Transcribe the material from its first line onward, ending with the line that contains "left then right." and adding nothing beyond it.

********

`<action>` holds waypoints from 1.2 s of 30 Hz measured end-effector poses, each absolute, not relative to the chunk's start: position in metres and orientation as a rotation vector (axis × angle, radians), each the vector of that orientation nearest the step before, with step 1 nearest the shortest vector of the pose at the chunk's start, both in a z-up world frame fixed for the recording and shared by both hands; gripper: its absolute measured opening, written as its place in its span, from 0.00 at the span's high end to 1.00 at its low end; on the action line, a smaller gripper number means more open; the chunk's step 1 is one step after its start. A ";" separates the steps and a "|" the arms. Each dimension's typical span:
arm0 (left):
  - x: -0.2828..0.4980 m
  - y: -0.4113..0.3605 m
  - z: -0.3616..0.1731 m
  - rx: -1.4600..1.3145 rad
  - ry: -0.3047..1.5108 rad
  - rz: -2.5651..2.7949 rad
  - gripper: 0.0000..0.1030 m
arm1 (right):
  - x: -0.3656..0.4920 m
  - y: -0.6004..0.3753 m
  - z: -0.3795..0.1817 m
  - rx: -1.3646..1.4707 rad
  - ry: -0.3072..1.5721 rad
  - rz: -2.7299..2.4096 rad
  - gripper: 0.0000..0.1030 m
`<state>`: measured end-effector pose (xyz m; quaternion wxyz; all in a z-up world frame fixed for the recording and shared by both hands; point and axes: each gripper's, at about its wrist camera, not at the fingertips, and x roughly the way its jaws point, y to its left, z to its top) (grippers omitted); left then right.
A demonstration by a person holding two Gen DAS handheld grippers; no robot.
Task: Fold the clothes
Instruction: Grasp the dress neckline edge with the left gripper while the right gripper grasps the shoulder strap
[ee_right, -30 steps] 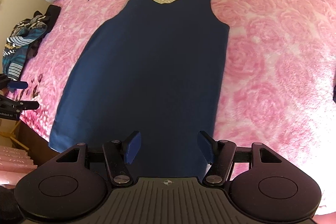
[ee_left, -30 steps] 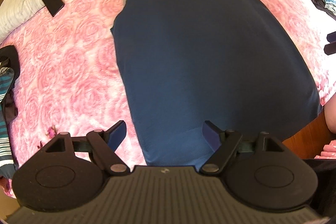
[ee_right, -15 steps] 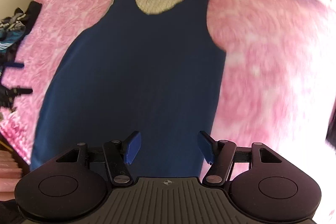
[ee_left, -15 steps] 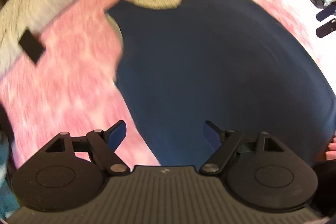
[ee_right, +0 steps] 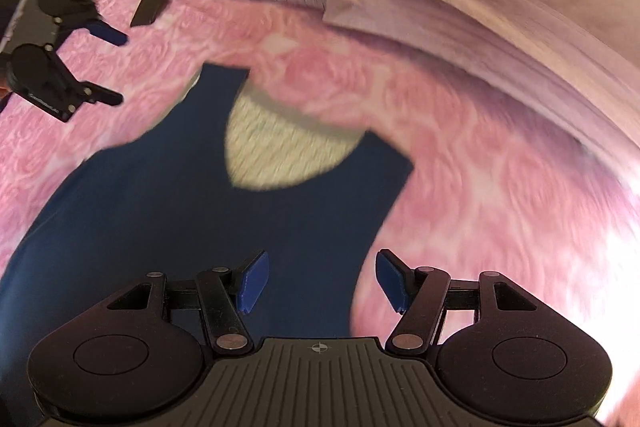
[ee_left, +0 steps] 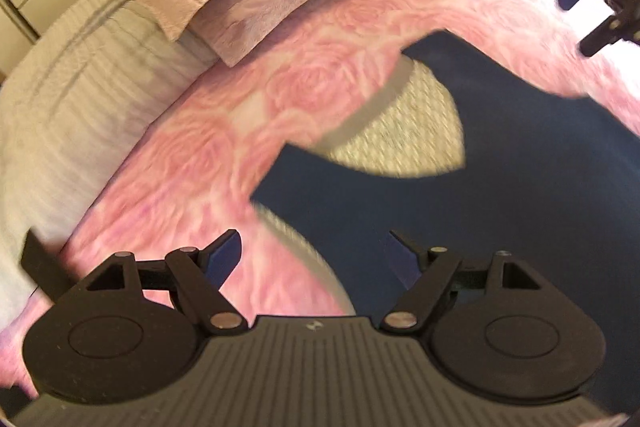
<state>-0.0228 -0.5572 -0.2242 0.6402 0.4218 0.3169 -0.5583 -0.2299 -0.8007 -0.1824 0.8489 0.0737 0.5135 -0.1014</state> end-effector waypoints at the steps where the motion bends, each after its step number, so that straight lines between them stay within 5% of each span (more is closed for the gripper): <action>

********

* _Solution_:
`<action>` holds waypoints from 1.2 s of 30 Hz measured end-effector poses, each absolute, not relative to the chunk's start: position in metres and orientation as a rotation vector (axis × angle, radians), each the vector of that orientation nearest the step before, with step 1 nearest the shortest vector of the pose at the chunk's start, both in a z-up world frame fixed for the recording and shared by both hands; gripper: its absolute measured opening, written as its place in its span, from 0.00 at the span's high end to 1.00 at its low end; on the action line, a smaller gripper number means more open; the chunk's step 1 is one step after its start. A ";" separates the steps and a "|" the arms. Each dimension's typical span:
arm0 (left):
  - x: -0.2828..0.4980 m
  - y: -0.4113..0.3605 m
  - z: -0.3616..0.1731 m
  - rx: -1.4600..1.3145 rad
  - ry: -0.3047..1.5108 rad
  - rz: -2.5651..2.7949 rad
  - gripper: 0.0000..0.1030 m
arm1 (right):
  - x: -0.3656..0.4920 m
  - y: -0.6004..0.3753 m
  - z: -0.3795..0.1817 m
  - rx: -1.3646..1.4707 rad
  - ry: -0.3072..1.5721 rad
  - rz: -2.7299..2.4096 rad
  - gripper: 0.0000..0.1030 m
`<state>`: measured end-effector pose (xyz m; quaternion wxyz; all in a z-up world frame fixed for the recording and shared by both hands; point and axes: each gripper's, at about its wrist camera, not at the fingertips, and x roughly the way its jaws point, y to its left, z to its top) (grippers omitted); left then right.

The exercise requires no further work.